News

Athletics looks to make up with BBC

From Paul Kelso, The Guardian

UK Athletics chairman Ed Warner has moved to patch up his relationship with the BBC, visiting the commentary team at the world championships in Osaka to explain comments last week in which he lambasted their coverage as stale, tired and “stuck in the past”.

Those remarks went down badly among BBC executives who believe the problem lies with the sport itself and point to the many empty seats in Osaka as evidence.

Aware of the bad feeling, Warner explained his thinking to the senior commentators Steve Cram, Brendan Foster and Jonathan Edwards, all still influential within the sport. He said that his comments were part of a critique of the sport as a whole and that governing bodies, promoters and broadcasters had to innovate to recapture interest.

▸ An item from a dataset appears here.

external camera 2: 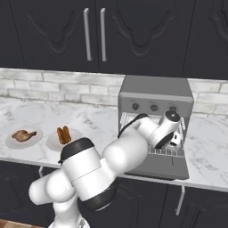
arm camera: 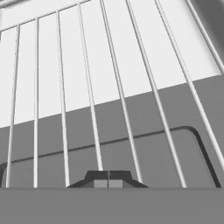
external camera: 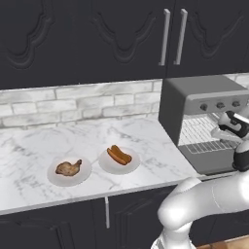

UKA’s rights deal with the BBC expires at the end of next summer and negotiations will open under something of a cloud. The BBC will be loth to let another broadcaster take over the coverage, however, because it is promoting itself as “the Olympic broadcaster” in its world championships coverage.

The problem is that, though popular at the Olympics, track and field audiences are dwindling. The men’s 100m final on Sunday afternoon had only 1.2m viewers, a 13% audience share, despite featuring the first meeting this year between Asafa Powell and Tyson Gay. The figures may justify the BBC’s decision to cut costs by basing its presenters Sue Barker, Hazel Irvine, Michael Johnson and Colin Jackson in London.